(LISTED RECORDS Opens)

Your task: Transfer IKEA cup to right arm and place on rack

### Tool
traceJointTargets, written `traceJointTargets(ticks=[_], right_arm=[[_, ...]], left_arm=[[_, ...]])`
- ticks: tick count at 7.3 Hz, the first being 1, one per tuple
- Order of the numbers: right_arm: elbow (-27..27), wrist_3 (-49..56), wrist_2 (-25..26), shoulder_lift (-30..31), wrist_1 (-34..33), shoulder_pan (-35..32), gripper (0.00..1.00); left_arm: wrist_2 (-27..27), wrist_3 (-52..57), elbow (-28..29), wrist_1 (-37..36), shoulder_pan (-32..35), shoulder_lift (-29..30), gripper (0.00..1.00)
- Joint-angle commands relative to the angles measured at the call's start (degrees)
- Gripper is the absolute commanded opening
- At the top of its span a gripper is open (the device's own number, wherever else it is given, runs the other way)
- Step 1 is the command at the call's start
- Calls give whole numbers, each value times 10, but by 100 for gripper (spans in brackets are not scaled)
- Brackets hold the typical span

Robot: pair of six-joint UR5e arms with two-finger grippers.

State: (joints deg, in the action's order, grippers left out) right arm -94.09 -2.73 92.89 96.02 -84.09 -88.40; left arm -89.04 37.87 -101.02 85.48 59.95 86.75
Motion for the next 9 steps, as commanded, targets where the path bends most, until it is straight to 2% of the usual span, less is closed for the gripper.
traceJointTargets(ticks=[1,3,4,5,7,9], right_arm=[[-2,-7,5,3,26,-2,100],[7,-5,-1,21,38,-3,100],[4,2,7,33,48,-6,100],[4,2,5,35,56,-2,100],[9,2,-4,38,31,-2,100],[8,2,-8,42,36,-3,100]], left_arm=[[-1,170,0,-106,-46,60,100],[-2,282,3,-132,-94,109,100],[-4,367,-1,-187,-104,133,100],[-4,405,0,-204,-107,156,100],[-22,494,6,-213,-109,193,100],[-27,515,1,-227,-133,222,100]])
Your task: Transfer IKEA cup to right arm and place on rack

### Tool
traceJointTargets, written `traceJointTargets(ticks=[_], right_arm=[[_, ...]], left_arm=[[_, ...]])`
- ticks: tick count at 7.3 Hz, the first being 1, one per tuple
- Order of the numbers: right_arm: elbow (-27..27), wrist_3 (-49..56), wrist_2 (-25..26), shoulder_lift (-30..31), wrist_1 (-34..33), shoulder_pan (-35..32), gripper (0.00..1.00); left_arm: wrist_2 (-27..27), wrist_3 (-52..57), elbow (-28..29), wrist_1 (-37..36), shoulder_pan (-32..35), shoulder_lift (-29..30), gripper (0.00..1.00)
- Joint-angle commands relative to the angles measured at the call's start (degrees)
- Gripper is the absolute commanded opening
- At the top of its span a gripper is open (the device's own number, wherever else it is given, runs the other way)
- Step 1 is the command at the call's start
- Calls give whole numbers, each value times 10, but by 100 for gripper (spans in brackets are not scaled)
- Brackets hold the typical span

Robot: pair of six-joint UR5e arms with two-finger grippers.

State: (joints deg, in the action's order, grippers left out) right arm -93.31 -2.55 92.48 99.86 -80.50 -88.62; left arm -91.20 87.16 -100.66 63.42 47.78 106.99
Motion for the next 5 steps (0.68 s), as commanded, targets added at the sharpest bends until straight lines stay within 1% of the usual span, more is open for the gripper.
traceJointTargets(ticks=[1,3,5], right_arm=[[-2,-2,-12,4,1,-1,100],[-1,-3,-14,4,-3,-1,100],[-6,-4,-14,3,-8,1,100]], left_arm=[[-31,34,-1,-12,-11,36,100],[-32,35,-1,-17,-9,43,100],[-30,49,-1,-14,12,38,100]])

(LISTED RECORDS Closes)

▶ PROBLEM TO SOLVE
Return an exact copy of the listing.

▶ RESPONSE TO THIS TASK
Your task: Transfer IKEA cup to right arm and place on rack

### Tool
traceJointTargets, written `traceJointTargets(ticks=[_], right_arm=[[_, ...]], left_arm=[[_, ...]])`
- ticks: tick count at 7.3 Hz, the first being 1, one per tuple
- Order of the numbers: right_arm: elbow (-27..27), wrist_3 (-49..56), wrist_2 (-25..26), shoulder_lift (-30..31), wrist_1 (-34..33), shoulder_pan (-35..32), gripper (0.00..1.00); left_arm: wrist_2 (-27..27), wrist_3 (-52..57), elbow (-28..29), wrist_1 (-37..36), shoulder_pan (-32..35), shoulder_lift (-29..30), gripper (0.00..1.00)
- Joint-angle commands relative to the angles measured at the call's start (degrees)
- Gripper is the absolute commanded opening
- At the top of its span a gripper is open (the device's own number, wherever else it is given, runs the other way)
- Step 1 is the command at the call's start
- Calls give whole numbers, each value times 10, but by 100 for gripper (spans in brackets are not scaled)
- Brackets hold the typical span

Robot: pair of six-joint UR5e arms with two-finger grippers.

State: (joints deg, in the action's order, grippers left out) right arm -94.09 -2.73 92.89 96.02 -84.09 -88.40; left arm -89.04 37.87 -101.02 85.48 59.95 86.75
Motion for the next 9 steps, as commanded, targets where the path bends most, until it is straight to 2% of the usual span, less is closed for the gripper.
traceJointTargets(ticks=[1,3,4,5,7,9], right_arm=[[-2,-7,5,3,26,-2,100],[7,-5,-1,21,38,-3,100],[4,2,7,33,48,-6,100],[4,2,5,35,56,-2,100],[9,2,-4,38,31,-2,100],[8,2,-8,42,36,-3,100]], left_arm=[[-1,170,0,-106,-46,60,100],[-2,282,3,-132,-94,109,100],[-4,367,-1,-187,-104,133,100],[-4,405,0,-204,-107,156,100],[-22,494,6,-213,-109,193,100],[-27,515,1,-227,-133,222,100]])
Your task: Transfer IKEA cup to right arm and place on rack

### Tool
traceJointTargets, written `traceJointTargets(ticks=[_], right_arm=[[_, ...]], left_arm=[[_, ...]])`
- ticks: tick count at 7.3 Hz, the first being 1, one per tuple
- Order of the numbers: right_arm: elbow (-27..27), wrist_3 (-49..56), wrist_2 (-25..26), shoulder_lift (-30..31), wrist_1 (-34..33), shoulder_pan (-35..32), gripper (0.00..1.00); left_arm: wrist_2 (-27..27), wrist_3 (-52..57), elbow (-28..29), wrist_1 (-37..36), shoulder_pan (-32..35), shoulder_lift (-29..30), gripper (0.00..1.00)
- Joint-angle commands relative to the angles measured at the call's start (degrees)
- Gripper is the absolute commanded opening
- At the top of its span a gripper is open (the device's own number, wherever else it is given, runs the other way)
- Step 1 is the command at the call's start
- Calls give whole numbers, each value times 10, but by 100 for gripper (spans in brackets are not scaled)
- Brackets hold the typical span

Robot: pair of six-joint UR5e arms with two-finger grippers.

State: (joints deg, in the action's order, grippers left out) right arm -93.31 -2.55 92.48 99.86 -80.50 -88.62; left arm -91.20 87.16 -100.66 63.42 47.78 106.99
Motion for the next 5 steps (0.68 s), as commanded, targets added at the sharpest bends until straight lines stay within 1% of the usual span, more is open for the gripper.
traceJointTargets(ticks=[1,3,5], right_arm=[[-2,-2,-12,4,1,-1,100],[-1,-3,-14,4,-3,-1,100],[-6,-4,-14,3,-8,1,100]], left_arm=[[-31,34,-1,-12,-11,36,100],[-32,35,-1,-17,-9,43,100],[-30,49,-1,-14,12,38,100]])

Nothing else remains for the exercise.